Hacker News new | past | comments | ask | show | jobs | submit login
Books every self-taught computer scientist should read (themoritzfamily.com)
229 points by ericmoritz on Feb 15, 2012 | hide | past | favorite | 76 comments

Speaking as an actually credentialed computer scientist, this list is ridiculous.

First and for all, only one of these books is actually about theoretical computer science, and even then.

Secondly, (feel free to disagree on this one) K&R is recommended more as a prestige book. So much of C is in the toolkit and libraries that I think it's a little silly to be recommending a 30 year old intro that is actually kind of hard to read.

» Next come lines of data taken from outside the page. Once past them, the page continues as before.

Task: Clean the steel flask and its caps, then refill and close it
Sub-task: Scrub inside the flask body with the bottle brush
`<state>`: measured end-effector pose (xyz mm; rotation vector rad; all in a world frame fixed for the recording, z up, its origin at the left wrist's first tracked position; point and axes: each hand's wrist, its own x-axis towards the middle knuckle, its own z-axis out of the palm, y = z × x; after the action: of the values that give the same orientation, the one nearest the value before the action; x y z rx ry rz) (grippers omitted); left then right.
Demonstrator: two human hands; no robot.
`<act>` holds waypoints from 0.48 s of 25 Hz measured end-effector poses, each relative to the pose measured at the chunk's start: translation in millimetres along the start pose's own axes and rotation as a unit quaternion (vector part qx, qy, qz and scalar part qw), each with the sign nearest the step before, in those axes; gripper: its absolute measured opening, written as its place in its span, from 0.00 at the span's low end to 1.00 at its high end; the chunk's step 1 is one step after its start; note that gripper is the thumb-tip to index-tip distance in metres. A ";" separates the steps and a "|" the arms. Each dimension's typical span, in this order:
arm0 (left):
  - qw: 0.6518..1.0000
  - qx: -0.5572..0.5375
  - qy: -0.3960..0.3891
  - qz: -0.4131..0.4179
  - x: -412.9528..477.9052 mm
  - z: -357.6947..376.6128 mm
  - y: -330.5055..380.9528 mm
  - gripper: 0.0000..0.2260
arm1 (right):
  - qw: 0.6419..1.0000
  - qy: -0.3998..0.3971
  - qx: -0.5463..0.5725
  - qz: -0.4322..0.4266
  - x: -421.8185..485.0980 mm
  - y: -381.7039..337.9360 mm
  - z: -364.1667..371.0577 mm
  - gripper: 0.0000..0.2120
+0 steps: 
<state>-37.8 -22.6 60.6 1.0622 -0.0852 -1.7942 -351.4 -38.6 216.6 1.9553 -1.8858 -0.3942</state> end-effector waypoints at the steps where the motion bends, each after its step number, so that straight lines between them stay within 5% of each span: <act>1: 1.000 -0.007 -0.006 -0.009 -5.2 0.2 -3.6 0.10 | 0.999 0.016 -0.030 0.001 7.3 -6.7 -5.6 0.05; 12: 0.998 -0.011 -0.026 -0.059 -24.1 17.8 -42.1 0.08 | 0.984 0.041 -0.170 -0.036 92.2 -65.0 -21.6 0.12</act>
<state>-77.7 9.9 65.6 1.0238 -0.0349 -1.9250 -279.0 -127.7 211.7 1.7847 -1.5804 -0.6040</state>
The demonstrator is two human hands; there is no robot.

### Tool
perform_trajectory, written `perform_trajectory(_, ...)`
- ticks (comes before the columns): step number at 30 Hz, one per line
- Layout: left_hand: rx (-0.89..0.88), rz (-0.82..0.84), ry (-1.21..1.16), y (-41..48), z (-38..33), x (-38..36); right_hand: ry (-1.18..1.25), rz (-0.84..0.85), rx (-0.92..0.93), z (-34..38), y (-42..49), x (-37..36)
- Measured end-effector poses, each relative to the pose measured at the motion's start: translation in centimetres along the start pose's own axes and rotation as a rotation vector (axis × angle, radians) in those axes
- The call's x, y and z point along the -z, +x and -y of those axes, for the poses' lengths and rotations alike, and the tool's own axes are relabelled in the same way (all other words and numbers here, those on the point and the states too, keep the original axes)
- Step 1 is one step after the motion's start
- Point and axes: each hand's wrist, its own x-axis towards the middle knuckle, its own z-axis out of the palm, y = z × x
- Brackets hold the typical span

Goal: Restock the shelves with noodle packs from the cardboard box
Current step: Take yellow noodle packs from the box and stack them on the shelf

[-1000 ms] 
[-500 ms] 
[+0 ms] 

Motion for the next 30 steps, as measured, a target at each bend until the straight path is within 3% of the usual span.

Thirdly, this question comes up all the time. Here's an actually serious version of this question: http://cstheory.stackexchange.com/questions/3253/what-books-...

If you only care about actually practical issues to your life as a programmer, give this list a shot http://news.ycombinator.com/item?id=3320813

Addendum: Although I'm credentialed as a CompSci, I really work as an engineer. The difference? Scientists read papers (Avi Bryant) http://vimeo.com/4763707 and think about the nature of our work (Greg Wilson) http://vimeo.com/9270320

I apologize for any offense that I may have given by using the phase "self-taught computer scientist".

This article is my personal recommendation of books that I often recommend to junior developers that are smart but didn't complete a degree and often find their knowledge of basic computer science lacking.

To be fair, I didn't take offense to "self-taught computer scientist". I took offense to "every self-taught computer scientist".

I'll be the first to admit that university is bullshit and mostly acts as a social signifier. Like I mentioned above, I'm credentialed, and I'll put that on my business cards but between you and me and the internet at large I mostly work as a software engineer.

There are even many problems with talking about "computer science" because for the most part it's treated like a branch of mathematics and its academic circle really hates dabbling in messy empirical data.

Yet, there's a degree of rigour in it. There's an actual underpinning behind a lot of this stuff.

So! Can you be a self taught computer scientist? Certainly! K&R and The Little Schemer just have almost nothing to do with it - even if they might make you into better programmers :).

There are even many problems with talking about "computer science" because for the most part it's treated like a branch of mathematics and its academic circle really hates dabbling in messy empirical data.

This gets repeated again and again on HN, but it's not true. I am a CS researcher, and I always have messy empirical data. Systems research almost always has tons of experimental results. A large chunk of our papers are dedicated to the experimental design and results.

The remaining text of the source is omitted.